Exercise prompt:
All lines from the one with "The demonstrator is" to the end of the entries below must be written out exactly. Leave out any other line.

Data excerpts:

* * *

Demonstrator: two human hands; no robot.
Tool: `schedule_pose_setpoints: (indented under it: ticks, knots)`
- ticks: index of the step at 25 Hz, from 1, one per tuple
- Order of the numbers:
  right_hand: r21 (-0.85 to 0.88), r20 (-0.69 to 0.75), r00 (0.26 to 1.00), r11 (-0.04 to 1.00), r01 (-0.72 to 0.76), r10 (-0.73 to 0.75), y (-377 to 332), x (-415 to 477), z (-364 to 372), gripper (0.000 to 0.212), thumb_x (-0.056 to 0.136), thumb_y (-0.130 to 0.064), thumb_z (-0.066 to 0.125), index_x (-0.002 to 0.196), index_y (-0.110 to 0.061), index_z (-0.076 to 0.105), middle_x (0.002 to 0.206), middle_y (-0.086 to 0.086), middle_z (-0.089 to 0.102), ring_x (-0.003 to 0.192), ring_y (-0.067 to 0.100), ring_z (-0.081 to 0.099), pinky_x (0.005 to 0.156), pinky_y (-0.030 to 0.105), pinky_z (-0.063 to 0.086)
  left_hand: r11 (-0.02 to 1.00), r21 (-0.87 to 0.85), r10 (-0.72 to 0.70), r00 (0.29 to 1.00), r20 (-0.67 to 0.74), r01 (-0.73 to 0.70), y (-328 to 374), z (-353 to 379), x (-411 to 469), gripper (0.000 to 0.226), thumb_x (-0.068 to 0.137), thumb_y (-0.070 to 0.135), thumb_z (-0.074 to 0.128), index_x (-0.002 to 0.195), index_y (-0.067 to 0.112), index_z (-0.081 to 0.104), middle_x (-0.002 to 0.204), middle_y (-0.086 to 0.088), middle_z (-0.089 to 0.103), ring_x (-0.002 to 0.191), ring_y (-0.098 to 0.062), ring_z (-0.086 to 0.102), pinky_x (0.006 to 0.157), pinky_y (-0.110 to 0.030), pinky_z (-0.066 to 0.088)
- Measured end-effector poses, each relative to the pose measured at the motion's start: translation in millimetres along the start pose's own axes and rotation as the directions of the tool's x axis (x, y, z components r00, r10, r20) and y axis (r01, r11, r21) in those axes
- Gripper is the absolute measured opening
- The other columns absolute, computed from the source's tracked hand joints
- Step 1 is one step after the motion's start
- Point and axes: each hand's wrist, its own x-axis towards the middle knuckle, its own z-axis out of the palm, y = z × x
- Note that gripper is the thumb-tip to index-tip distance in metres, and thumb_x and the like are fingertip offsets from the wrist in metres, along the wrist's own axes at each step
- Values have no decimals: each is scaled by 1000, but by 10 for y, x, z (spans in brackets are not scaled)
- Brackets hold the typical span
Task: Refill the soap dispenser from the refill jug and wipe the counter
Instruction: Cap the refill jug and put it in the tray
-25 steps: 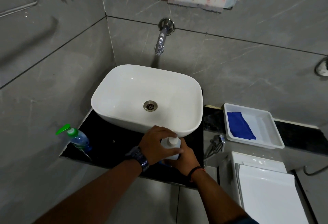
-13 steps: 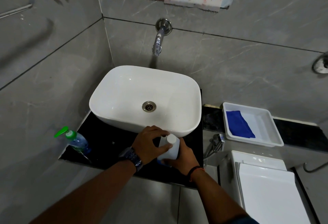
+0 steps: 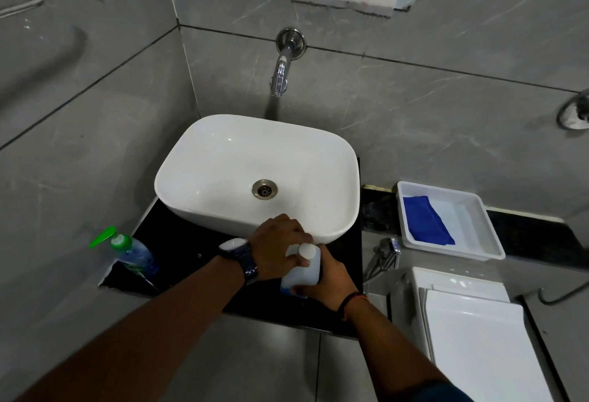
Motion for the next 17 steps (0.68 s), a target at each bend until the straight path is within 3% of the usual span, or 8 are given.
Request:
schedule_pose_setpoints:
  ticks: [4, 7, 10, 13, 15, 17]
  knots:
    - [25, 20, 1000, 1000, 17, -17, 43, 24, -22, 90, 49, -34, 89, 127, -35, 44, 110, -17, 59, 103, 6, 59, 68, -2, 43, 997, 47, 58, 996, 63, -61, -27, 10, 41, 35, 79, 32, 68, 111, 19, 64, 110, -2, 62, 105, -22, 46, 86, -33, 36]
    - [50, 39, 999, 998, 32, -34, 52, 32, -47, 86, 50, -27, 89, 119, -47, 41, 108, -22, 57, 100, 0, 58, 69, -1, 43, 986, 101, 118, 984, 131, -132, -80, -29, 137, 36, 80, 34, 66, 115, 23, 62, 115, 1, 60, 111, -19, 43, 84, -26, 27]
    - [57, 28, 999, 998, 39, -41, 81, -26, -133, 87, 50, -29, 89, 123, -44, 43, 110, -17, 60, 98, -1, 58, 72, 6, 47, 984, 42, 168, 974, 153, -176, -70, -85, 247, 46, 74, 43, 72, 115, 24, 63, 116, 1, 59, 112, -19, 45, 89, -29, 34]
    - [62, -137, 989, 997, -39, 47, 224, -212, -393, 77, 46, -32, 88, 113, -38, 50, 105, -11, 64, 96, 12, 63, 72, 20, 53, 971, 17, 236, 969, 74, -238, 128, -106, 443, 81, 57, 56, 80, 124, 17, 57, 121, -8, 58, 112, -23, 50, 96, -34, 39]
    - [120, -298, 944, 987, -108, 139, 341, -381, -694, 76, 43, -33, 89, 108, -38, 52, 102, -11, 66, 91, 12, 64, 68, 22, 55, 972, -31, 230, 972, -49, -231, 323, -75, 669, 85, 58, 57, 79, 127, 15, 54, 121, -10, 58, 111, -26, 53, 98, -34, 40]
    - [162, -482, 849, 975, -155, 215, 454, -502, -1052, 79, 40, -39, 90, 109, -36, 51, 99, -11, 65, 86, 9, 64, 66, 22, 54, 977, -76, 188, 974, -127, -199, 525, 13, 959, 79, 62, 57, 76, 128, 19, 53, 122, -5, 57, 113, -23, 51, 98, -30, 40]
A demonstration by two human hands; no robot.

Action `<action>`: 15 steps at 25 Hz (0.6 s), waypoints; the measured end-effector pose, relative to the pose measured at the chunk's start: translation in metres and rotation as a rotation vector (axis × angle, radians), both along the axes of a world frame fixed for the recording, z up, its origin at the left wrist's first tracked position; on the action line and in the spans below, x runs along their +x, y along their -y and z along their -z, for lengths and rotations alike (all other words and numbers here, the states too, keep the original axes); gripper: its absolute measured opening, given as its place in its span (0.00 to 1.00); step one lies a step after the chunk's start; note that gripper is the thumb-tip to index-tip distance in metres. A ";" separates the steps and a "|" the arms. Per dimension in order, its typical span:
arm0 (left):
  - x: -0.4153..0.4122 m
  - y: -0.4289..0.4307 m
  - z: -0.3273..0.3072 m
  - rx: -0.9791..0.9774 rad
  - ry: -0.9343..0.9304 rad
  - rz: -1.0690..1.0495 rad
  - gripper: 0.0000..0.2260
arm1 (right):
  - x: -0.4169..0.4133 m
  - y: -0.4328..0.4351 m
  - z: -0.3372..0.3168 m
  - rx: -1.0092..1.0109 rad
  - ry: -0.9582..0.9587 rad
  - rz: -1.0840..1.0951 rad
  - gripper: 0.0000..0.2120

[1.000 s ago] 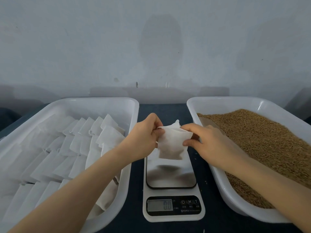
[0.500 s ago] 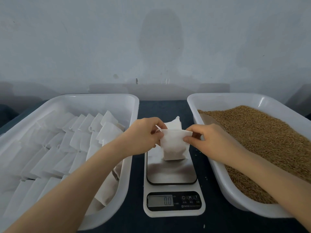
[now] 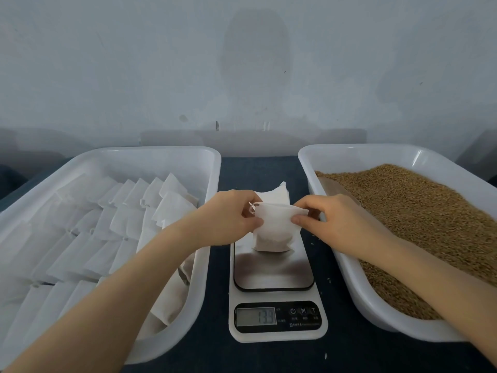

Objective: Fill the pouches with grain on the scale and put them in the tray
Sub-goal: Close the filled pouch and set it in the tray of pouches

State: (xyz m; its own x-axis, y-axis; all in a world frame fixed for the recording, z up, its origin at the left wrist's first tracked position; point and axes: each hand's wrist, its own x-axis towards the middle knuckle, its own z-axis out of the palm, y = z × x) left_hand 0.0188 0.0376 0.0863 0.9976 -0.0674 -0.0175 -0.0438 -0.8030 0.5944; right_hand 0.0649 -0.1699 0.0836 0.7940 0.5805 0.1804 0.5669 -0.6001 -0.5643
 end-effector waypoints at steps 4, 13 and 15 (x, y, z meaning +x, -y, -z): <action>-0.001 0.000 0.000 0.031 -0.014 0.029 0.05 | 0.000 0.000 0.001 0.009 -0.002 -0.007 0.05; 0.001 0.000 0.001 0.047 -0.020 0.052 0.05 | 0.002 0.000 0.003 0.014 0.006 -0.004 0.05; 0.002 0.000 0.001 0.052 -0.013 0.055 0.06 | 0.002 0.000 0.003 0.012 0.010 -0.005 0.05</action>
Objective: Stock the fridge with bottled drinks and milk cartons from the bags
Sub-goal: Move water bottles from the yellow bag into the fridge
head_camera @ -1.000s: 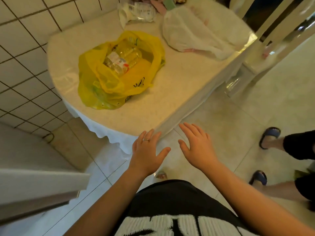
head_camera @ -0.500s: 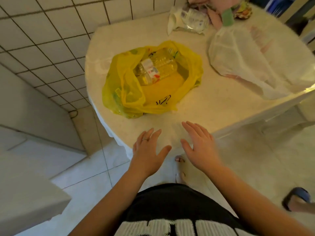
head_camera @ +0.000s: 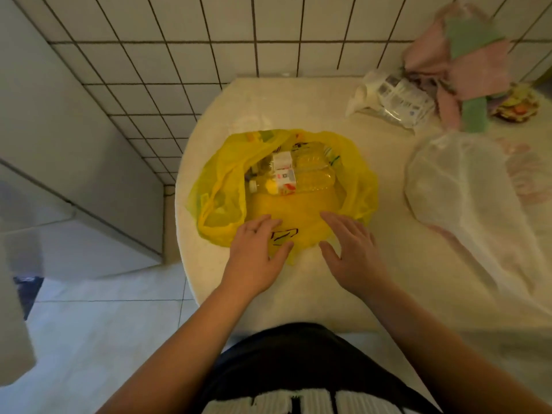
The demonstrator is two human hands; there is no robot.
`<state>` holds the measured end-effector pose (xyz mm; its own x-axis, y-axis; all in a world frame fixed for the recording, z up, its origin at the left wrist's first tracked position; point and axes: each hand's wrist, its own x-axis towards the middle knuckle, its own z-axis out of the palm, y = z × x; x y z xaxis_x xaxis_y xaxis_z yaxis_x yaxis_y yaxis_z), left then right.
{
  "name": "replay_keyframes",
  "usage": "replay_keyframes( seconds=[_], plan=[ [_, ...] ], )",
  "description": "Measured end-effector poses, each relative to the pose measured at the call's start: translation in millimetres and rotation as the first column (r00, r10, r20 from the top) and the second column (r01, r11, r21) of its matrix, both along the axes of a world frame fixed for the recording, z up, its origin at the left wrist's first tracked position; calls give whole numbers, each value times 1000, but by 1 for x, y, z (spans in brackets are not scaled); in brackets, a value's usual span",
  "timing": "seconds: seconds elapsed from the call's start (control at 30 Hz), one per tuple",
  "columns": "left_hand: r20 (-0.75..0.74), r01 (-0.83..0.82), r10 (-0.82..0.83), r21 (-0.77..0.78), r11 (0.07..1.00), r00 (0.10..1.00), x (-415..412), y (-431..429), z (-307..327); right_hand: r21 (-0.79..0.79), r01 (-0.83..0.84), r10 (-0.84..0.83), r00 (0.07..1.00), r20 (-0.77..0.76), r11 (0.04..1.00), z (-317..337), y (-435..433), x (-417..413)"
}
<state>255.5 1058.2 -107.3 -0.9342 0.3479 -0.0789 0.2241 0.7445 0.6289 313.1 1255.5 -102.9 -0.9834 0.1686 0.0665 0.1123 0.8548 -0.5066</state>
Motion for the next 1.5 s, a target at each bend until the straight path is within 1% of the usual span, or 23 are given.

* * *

Answer box:
The demonstrator is two human hands; there is no robot.
`<state>` holds the measured end-effector pose (xyz mm; its own x-axis, y-axis; all in a world frame fixed for the recording, z up, its origin at the left wrist's first tracked position; point and axes: each hand's wrist, its own x-axis towards the middle knuckle, its own z-axis out of the palm, y = z × x; x y z xaxis_x xaxis_y xaxis_z yaxis_x yaxis_y yaxis_z), left then right.
{
  "name": "replay_keyframes",
  "usage": "replay_keyframes( seconds=[_], plan=[ [_, ...] ], )",
  "description": "Measured end-effector poses, each relative to the pose measured at the call's start: translation in millimetres and rotation as the first column (r00, r10, r20 from the top) and the second column (r01, r11, r21) of its matrix, both along the axes of a world frame fixed for the recording, z up, its origin at the left wrist's first tracked position; calls give whole numbers, each value times 1000, but by 1 for x, y, z (spans in brackets are not scaled); in brackets, a value's usual span",
  "timing": "seconds: seconds elapsed from the call's start (control at 30 Hz), one per tuple",
  "columns": "left_hand: r20 (-0.75..0.74), r01 (-0.83..0.82), r10 (-0.82..0.83), r21 (-0.77..0.78), r11 (0.07..1.00), r00 (0.10..1.00), x (-415..412), y (-431..429), z (-307..327); right_hand: r21 (-0.79..0.79), r01 (-0.83..0.84), r10 (-0.84..0.83), r00 (0.07..1.00), r20 (-0.77..0.76), r11 (0.04..1.00), z (-317..337), y (-435..433), x (-417..413)"
}
<state>255.5 1058.2 -107.3 -0.9342 0.3479 -0.0789 0.2241 0.7445 0.6289 313.1 1255.5 -102.9 -0.9834 0.1686 0.0665 0.1123 0.8548 -0.5066</state>
Motion for the next 1.5 s, a target at each bend until the straight path is within 1% of the usual span, or 23 are given.

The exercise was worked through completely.